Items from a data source
· · ·

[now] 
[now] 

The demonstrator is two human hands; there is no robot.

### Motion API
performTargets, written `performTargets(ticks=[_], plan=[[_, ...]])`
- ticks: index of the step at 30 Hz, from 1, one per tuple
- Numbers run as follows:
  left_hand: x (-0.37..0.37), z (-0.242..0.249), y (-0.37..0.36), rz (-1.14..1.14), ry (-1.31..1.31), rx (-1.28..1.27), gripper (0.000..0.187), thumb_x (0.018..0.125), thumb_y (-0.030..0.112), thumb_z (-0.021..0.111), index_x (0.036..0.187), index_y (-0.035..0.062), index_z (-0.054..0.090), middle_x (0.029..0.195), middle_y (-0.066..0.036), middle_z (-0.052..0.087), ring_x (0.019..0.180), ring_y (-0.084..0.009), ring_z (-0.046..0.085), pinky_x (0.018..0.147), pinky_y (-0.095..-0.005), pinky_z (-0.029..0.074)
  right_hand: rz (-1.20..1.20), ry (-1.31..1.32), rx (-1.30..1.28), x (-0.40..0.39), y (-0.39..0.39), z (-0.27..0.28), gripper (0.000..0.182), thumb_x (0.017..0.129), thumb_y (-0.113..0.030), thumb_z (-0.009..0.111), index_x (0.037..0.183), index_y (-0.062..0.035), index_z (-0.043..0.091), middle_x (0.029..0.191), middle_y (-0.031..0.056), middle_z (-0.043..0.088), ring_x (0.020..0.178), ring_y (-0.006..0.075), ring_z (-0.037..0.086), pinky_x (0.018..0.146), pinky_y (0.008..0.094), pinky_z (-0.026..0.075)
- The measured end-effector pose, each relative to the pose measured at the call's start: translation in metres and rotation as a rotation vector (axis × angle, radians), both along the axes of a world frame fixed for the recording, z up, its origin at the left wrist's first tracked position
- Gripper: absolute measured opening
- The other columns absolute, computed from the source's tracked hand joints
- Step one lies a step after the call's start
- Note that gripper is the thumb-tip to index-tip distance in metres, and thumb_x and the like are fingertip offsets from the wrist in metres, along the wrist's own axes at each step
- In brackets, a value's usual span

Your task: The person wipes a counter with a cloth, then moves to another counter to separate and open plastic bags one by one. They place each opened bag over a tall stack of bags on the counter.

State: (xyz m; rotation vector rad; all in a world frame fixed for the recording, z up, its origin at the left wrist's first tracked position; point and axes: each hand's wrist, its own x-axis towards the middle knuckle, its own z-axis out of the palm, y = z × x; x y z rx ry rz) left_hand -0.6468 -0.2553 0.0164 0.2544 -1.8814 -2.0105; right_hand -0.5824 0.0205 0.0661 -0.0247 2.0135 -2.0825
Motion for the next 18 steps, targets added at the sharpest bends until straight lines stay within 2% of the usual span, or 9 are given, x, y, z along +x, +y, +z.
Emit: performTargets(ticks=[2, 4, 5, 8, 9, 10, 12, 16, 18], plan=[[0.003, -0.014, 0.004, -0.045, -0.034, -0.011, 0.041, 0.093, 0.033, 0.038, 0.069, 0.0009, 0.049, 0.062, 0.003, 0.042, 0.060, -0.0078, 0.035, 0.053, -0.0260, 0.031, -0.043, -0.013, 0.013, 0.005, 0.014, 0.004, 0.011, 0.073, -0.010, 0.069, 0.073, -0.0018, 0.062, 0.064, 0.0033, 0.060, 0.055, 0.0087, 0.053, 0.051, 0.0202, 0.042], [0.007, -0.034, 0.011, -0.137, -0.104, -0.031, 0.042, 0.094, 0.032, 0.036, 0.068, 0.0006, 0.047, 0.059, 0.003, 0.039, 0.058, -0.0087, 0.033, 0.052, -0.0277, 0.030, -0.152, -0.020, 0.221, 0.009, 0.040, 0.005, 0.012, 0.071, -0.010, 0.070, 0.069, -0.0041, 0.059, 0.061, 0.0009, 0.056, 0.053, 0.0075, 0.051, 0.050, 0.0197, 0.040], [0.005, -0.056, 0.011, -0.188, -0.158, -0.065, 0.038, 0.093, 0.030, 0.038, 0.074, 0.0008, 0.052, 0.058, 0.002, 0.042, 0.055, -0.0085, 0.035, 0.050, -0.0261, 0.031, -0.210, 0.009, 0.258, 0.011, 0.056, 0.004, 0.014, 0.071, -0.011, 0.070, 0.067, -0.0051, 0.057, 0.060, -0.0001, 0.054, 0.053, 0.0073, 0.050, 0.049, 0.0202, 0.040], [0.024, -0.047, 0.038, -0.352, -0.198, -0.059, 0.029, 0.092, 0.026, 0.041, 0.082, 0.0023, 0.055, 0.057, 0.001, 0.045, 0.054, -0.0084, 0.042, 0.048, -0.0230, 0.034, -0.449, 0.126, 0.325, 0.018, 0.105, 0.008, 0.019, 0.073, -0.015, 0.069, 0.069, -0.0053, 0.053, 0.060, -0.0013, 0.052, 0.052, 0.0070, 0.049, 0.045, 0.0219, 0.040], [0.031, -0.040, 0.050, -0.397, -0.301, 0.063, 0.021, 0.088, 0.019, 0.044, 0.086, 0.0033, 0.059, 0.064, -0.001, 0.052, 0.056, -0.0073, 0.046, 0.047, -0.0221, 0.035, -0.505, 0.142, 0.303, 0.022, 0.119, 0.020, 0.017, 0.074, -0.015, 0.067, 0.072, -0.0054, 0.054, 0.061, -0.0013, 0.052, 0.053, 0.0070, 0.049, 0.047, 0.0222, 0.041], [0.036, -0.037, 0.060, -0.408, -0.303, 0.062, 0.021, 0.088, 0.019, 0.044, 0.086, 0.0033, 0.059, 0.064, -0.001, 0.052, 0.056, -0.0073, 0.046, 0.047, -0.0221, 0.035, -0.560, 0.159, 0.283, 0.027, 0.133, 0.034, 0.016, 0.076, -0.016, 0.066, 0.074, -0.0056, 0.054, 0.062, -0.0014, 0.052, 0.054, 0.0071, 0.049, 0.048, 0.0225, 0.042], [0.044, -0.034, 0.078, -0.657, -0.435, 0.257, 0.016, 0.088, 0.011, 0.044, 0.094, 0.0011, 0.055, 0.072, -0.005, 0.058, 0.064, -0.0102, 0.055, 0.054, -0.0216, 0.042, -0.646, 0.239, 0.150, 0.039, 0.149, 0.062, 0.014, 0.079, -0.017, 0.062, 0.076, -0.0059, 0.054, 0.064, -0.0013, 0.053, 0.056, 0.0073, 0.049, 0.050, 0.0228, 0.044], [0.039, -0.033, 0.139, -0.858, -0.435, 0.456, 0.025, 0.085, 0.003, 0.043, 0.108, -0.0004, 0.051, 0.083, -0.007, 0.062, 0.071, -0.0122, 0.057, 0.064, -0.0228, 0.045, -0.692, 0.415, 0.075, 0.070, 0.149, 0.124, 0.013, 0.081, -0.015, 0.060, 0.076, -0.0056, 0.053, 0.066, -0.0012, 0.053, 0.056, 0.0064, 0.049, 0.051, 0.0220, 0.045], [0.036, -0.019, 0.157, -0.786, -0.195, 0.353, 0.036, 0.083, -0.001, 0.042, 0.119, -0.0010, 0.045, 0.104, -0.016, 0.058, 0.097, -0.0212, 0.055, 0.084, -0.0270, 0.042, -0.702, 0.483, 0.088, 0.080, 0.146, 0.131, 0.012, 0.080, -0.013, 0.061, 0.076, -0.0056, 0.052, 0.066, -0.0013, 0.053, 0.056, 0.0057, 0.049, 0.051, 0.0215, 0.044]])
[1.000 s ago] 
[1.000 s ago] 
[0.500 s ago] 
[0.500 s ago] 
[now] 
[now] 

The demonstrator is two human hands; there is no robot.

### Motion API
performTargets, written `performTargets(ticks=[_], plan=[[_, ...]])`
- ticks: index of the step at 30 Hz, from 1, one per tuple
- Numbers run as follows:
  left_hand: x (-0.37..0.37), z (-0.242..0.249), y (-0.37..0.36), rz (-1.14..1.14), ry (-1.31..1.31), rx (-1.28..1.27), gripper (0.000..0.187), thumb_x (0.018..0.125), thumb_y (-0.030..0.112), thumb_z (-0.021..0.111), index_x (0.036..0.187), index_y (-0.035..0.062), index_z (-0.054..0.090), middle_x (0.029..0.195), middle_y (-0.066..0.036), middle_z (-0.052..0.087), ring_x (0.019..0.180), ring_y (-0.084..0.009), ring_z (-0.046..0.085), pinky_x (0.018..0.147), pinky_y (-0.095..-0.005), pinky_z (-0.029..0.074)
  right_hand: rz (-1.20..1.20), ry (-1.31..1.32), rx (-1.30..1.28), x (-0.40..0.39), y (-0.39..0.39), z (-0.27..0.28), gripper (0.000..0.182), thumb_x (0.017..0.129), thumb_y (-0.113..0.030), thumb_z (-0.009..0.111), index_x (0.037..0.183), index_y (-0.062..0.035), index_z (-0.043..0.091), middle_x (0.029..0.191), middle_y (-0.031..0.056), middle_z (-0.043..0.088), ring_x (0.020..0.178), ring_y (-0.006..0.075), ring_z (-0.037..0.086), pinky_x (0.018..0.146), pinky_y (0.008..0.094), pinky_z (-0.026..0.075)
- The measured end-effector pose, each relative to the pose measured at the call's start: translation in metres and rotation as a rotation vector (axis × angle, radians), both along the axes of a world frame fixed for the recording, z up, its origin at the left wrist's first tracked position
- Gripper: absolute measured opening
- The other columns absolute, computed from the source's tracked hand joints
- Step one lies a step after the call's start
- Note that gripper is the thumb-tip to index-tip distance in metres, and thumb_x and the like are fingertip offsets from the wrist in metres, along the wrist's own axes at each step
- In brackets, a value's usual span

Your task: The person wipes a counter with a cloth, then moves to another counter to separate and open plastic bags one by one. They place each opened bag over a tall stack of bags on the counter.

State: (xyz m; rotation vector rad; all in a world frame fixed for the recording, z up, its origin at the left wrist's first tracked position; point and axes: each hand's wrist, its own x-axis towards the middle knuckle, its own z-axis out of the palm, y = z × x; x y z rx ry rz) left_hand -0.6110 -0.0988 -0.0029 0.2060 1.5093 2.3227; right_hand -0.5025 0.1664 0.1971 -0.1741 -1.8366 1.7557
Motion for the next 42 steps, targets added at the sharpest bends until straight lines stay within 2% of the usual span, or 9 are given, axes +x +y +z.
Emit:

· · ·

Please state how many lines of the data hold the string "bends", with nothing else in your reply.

### Task output
2